Após fraude na comarca de Xaxim, justiça proíbe empresa de realizar concursos públicos

Unidade é acusada de fornecer gabarito para beneficiar candidato na comarca de Xaxim

Por Portal DX 04/05/2017 - 09:58 hs
Foto: Imagem Ilustrativa

A empresa promotora de concursos públicos NW Classifica, com sede em Cunha Porã, no Oeste de Santa Catarina, está proibida de firmar contratos com o poder público em todo o estado. A proibição vem de medida liminar requerida pelo Ministério Público de Santa Catarina (MPSC) e deferida pela Justiça em ação civil pública por atos de improbidade administrativa apurados pela Operação Carta Certa.

Na ação, a 2ª promotoria de Justiça da comarca de Xaxim relata que em maio de 2014 a empresa foi contratada com dispensa de licitação pelo então secretário municipal da Fazenda, Márcio Luiz da Silva, para promover concurso público em Entre Rios. O MP afirma que o concurso foi fracionado em dois editais a fim de burlar a Lei de Licitações, já que dividido o valor do serviço ficaria abaixo do limite para a permissão da contratação direta.

No mesmo dia da contratação, Márcio deixou o cargo de secretário porque tinha o intuito de buscar a vaga de procurador do município e não poderia concorrer se estivesse ocupando o cargo comissionado. Para o Ministério Público, o ex-secretário arquitetou o concurso com o objetivo de garantir o cargo efetivo estável, uma vez que estava na iminência de uma condenação em ação por atos de improbidade praticados em administração anterior, ajuizada em 2009 — cuja a sentença, inclusive foi proferida seis meses após a realização do concurso e decretou a perda da função pública.

Acesso ao gabarito
De acordo com a 2ª Promotoria de Xaxim, dois dias antes das provas do concurso, em julho de 2014, o gabarito foi repassado ao secretário pelo advogado e responsável pela elaboração das questões jurídicas para a empresa NW Classifica, Antônio Vivian, com quem Márcio mantinha procuração conjunta em inúmeras ações judiciais. Na prova, o ex-secretário obteve a média nove, muito superior aos concorrentes, e conquistou o cargo efetivo de procurador do município.

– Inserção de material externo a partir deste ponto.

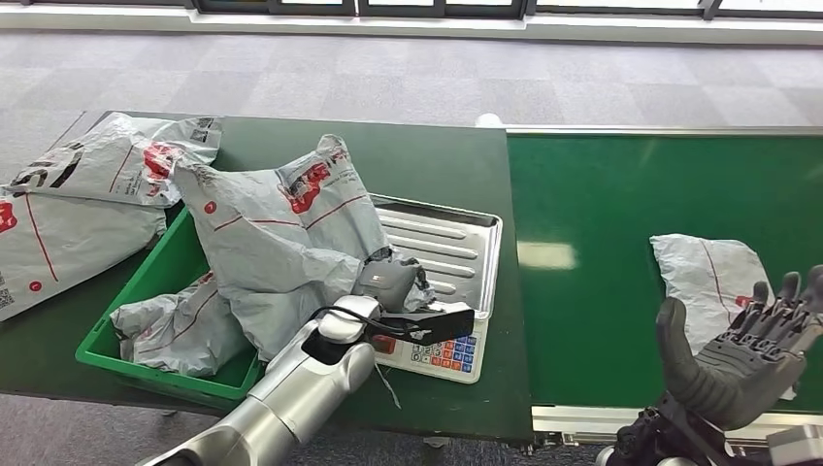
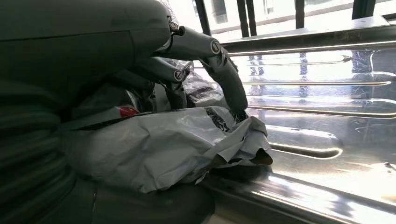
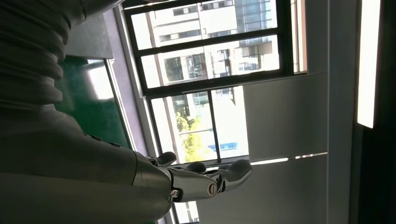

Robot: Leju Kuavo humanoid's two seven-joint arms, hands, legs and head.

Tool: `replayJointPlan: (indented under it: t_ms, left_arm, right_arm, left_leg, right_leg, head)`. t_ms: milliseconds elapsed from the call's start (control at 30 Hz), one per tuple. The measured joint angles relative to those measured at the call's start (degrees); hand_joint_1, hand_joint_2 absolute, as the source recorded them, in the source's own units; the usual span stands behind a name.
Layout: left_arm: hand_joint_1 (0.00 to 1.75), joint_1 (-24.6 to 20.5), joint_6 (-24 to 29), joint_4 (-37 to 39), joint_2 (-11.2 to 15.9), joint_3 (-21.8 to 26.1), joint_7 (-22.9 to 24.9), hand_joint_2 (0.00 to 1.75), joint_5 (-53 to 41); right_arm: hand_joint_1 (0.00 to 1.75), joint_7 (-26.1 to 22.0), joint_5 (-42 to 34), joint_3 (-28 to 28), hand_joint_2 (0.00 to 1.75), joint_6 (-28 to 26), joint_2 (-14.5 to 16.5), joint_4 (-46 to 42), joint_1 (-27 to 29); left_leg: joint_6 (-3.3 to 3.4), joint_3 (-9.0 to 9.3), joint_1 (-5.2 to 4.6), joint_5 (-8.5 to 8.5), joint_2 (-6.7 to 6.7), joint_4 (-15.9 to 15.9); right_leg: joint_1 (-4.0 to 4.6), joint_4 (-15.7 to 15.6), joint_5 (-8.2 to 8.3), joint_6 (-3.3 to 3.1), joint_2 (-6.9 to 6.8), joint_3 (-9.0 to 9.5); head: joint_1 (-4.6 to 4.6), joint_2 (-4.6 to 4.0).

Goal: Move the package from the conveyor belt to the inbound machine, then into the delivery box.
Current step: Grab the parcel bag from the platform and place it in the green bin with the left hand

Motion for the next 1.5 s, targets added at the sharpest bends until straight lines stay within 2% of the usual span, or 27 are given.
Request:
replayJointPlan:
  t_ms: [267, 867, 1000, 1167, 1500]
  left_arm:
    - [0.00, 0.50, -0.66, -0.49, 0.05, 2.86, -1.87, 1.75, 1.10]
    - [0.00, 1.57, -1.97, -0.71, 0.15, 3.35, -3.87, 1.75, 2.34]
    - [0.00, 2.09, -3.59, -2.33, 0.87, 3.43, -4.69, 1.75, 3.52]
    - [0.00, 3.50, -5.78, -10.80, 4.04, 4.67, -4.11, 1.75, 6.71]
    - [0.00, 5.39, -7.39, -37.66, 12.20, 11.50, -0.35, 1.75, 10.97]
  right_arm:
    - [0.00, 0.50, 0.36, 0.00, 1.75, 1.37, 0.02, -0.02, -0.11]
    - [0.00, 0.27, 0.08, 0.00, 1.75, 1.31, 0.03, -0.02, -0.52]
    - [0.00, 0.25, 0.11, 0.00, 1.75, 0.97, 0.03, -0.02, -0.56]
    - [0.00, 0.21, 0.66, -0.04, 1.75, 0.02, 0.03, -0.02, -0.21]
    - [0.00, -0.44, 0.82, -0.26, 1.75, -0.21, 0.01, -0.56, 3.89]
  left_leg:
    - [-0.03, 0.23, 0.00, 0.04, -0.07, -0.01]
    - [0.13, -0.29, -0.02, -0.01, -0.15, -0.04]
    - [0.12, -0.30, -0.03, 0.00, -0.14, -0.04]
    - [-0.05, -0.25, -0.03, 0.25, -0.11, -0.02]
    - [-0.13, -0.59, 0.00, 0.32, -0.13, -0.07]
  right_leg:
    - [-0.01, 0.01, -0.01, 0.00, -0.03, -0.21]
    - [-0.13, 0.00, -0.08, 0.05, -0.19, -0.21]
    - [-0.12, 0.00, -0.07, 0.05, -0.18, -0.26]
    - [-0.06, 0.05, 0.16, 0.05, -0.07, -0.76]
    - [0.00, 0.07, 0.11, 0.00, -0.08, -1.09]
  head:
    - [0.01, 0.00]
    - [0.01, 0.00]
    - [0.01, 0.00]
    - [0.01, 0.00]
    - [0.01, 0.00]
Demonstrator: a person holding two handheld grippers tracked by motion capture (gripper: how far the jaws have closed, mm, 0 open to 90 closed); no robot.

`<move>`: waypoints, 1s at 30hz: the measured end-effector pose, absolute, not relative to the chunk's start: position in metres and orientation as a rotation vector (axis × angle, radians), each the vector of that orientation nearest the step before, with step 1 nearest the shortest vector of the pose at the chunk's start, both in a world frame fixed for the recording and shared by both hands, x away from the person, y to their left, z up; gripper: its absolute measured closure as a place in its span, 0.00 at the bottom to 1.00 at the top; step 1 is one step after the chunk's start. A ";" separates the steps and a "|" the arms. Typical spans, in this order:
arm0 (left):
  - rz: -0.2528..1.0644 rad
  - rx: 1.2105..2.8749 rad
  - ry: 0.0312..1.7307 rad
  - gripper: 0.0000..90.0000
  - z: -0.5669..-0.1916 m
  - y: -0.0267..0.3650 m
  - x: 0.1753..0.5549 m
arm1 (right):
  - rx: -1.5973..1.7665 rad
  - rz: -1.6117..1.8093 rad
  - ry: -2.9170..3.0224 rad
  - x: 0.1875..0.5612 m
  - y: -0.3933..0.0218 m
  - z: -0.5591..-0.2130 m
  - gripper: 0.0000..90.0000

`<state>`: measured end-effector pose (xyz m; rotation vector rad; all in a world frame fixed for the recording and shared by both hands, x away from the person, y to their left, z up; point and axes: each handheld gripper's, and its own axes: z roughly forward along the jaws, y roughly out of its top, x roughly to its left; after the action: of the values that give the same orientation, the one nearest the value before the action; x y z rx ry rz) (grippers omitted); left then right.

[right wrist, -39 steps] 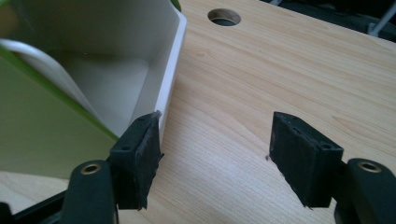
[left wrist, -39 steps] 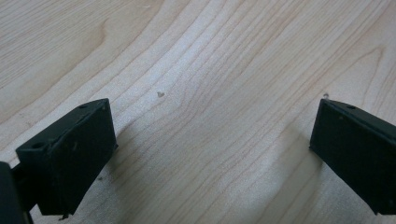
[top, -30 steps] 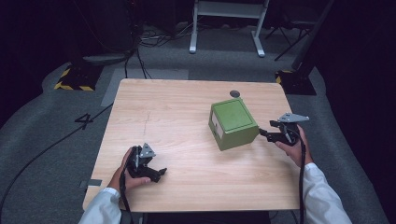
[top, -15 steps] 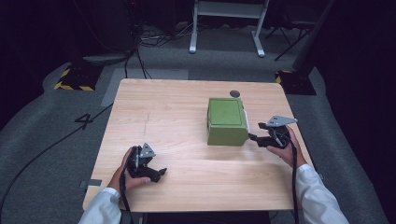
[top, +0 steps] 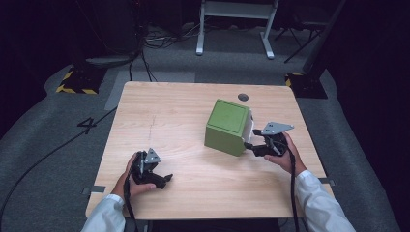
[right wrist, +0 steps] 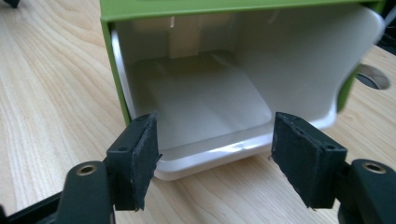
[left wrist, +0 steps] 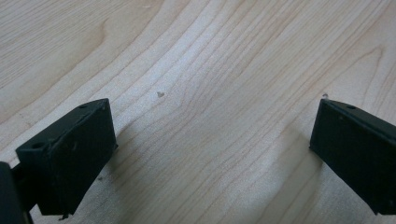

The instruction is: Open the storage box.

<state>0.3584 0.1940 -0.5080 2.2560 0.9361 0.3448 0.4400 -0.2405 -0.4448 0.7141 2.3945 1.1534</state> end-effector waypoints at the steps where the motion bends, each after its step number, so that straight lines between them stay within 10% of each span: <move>1: 0.348 2.258 0.934 0.01 -0.508 0.194 0.359 | 0.703 1.158 2.396 0.439 -0.237 -0.445 0.37; 30: 0.345 2.256 0.936 0.01 -0.508 0.194 0.358 | 0.847 1.076 2.260 0.431 -0.245 -0.440 0.28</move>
<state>0.3582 0.1941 -0.5080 2.2562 0.9358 0.3449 0.4307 -0.2449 -0.4398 0.8468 2.2604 1.0761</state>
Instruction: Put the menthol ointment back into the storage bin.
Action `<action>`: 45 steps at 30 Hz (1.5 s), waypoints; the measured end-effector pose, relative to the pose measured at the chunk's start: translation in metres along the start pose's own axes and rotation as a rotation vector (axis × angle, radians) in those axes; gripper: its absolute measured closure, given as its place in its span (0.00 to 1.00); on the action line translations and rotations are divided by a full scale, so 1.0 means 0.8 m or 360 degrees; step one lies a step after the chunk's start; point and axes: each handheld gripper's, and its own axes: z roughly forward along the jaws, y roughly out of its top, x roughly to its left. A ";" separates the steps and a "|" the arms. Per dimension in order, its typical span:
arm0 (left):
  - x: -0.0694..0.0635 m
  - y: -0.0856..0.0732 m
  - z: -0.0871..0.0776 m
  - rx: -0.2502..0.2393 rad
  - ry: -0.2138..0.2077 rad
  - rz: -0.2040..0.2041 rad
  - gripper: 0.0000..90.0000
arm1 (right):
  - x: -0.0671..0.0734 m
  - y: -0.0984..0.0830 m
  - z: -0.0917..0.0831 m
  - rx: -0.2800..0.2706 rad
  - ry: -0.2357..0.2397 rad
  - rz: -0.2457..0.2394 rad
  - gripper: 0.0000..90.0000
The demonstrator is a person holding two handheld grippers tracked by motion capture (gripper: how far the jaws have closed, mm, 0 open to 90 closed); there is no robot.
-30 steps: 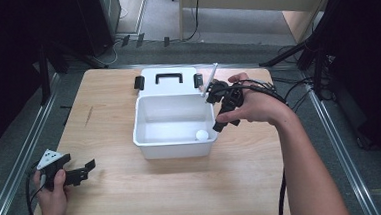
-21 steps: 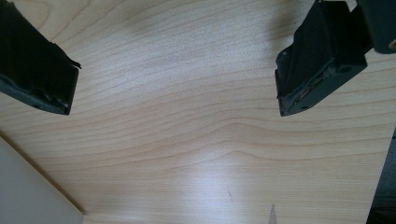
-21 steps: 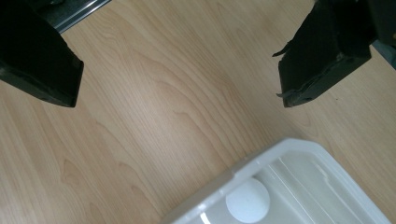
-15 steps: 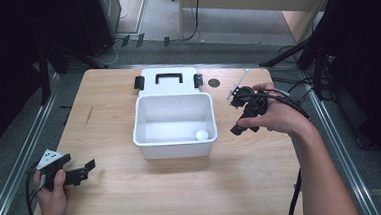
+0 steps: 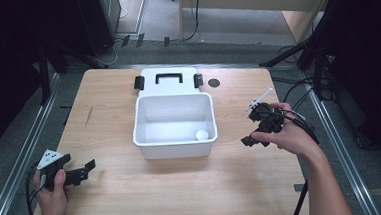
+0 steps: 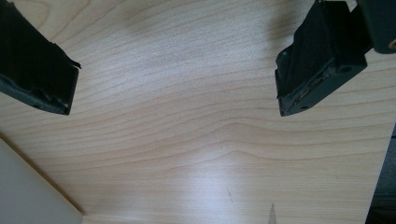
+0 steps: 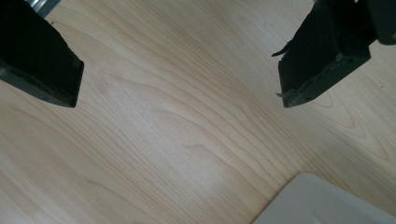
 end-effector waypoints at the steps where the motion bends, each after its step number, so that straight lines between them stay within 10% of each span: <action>1: 0.000 0.000 0.000 -0.0001 0.0001 -0.0001 0.00 | -0.001 -0.005 0.002 -0.0016 0.0004 0.0022 0.00; 15: 0.000 0.000 0.000 0.0001 -0.0002 -0.0004 0.00 | -0.012 -0.079 0.053 -0.0335 -0.0066 0.0291 0.00; 27: 0.000 0.000 0.000 0.0000 0.0000 -0.0006 0.00 | -0.020 -0.153 0.070 -0.0800 -0.0157 0.0561 0.00; 45: 0.000 0.000 0.000 0.0000 0.0005 -0.0002 0.00 | -0.005 -0.241 0.084 -0.1233 -0.0305 0.0765 0.01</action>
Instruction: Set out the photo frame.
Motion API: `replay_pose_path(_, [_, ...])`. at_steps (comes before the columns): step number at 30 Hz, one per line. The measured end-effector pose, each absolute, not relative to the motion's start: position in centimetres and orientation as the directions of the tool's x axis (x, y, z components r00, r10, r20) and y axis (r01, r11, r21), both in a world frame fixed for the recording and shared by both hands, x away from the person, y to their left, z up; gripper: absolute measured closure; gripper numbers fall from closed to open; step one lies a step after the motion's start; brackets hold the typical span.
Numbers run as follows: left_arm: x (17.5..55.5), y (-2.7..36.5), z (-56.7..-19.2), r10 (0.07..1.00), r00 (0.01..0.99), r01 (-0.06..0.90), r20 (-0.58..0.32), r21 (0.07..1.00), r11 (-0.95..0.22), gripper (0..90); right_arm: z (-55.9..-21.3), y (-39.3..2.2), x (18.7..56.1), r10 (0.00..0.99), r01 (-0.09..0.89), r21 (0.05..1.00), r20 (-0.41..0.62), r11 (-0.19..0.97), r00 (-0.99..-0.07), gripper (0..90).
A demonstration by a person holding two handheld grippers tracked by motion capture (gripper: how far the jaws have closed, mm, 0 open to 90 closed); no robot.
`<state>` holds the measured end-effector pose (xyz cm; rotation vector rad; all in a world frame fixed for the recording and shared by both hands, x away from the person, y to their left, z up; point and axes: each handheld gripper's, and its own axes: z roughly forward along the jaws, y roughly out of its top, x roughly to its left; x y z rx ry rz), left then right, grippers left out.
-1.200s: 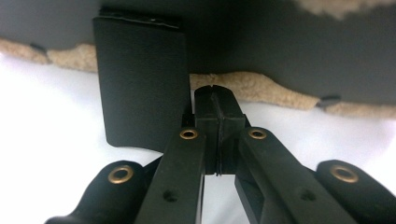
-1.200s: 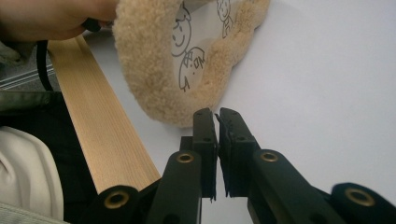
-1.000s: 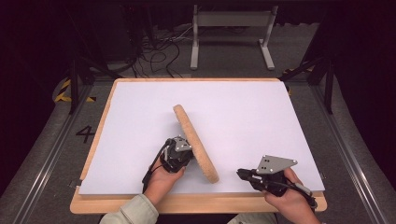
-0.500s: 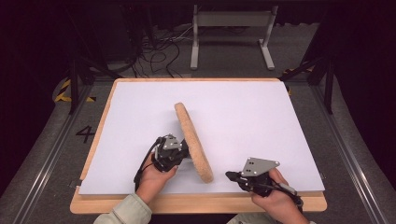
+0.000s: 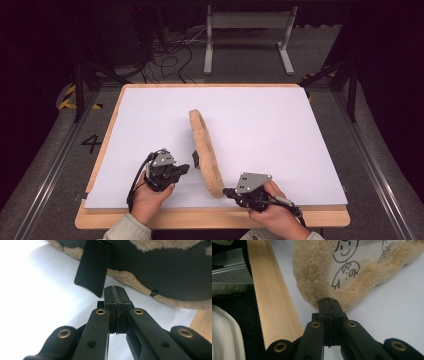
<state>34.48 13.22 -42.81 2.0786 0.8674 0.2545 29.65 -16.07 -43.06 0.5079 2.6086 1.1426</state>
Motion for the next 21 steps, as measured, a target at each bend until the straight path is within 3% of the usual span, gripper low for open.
replay_pose_path(21, [32.9,17.4,-42.9,0.731,0.672,0.514,-0.122,0.787,-0.342,87.8,-43.5,-10.2,29.8,0.279,0.142,0.758,-0.055,0.636,-0.959,90.0])
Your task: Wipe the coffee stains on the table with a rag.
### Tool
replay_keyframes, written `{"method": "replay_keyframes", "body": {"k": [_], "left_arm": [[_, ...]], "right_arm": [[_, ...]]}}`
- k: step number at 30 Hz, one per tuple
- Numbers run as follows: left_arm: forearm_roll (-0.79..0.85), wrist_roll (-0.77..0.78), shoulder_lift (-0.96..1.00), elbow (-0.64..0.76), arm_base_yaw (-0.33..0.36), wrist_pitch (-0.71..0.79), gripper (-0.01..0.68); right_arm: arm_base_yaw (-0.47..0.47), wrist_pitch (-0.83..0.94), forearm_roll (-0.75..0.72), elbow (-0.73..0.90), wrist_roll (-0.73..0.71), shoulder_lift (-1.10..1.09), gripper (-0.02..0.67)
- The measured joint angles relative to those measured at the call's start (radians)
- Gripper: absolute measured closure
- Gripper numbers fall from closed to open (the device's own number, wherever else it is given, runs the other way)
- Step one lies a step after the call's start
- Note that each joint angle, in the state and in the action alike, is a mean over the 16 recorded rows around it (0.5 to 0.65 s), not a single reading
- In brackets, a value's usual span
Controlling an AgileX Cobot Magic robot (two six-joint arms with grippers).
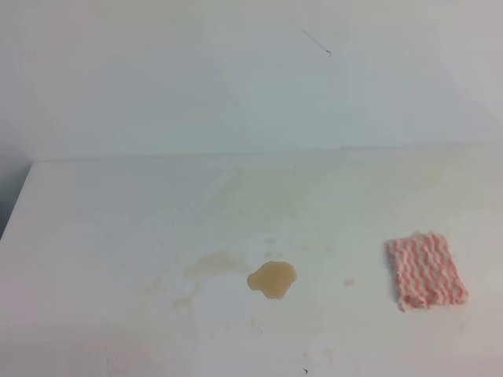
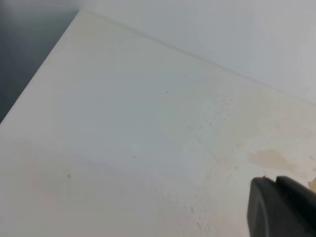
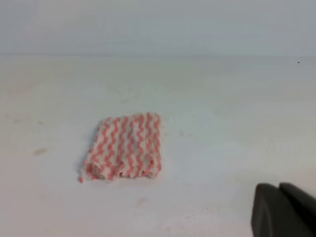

Além da NW Classifica, são réus na ação civil pública o ex-secretário da Fazenda, o advogado Antônio Vivian e os proprietários da empresa Neiva Buss Werner e Waldomiro Elias Werner. Pelos mesmos fatos as pessoas físicas são rés em ação penal ajuizada pelos crimes de organização criminosa, fraude em certame de interesse público e dispensa indevida de licitação.

A medida liminar para a proibição aplicada à empresa foi requerida pelo Ministério Público para coibir a atuação irregular em outros municípios, frente à robustez das provas das fraudes apuradas. Com o mesmo entendimento, a Justiça de Xaxim deferiu o pedido, que se estende aos proprietários. A decisão é passível de recurso.

Operação Carta Certa
De acordo com o promotor de justiça Diego Roberto Barbiero, as investigações da Operação Carta Certa foram iniciadas pela 2ª Promotoria de Justiça de Xaxim e contaram com o apoio do Grupo de Atuação Especial de Combate às Organizações Criminosas (Gaeco) para apurar fraudes em concursos públicos e licitação. Como resultado, o Ministério Público de Santa Catarina apresentou denúncias criminais contra nove pessoas por crimes contra a administração pública.

Durante a instrumentalização da operação, duas mil páginas de documentos, as memórias de quatro notebooks, cinco CPUs, cinco celulares, três tablets, um pen drive e um HD foram analisados e comprovaram a ocorrência de vários crimes. Também foram ouvidas 41 pessoas ao longo do procedimento.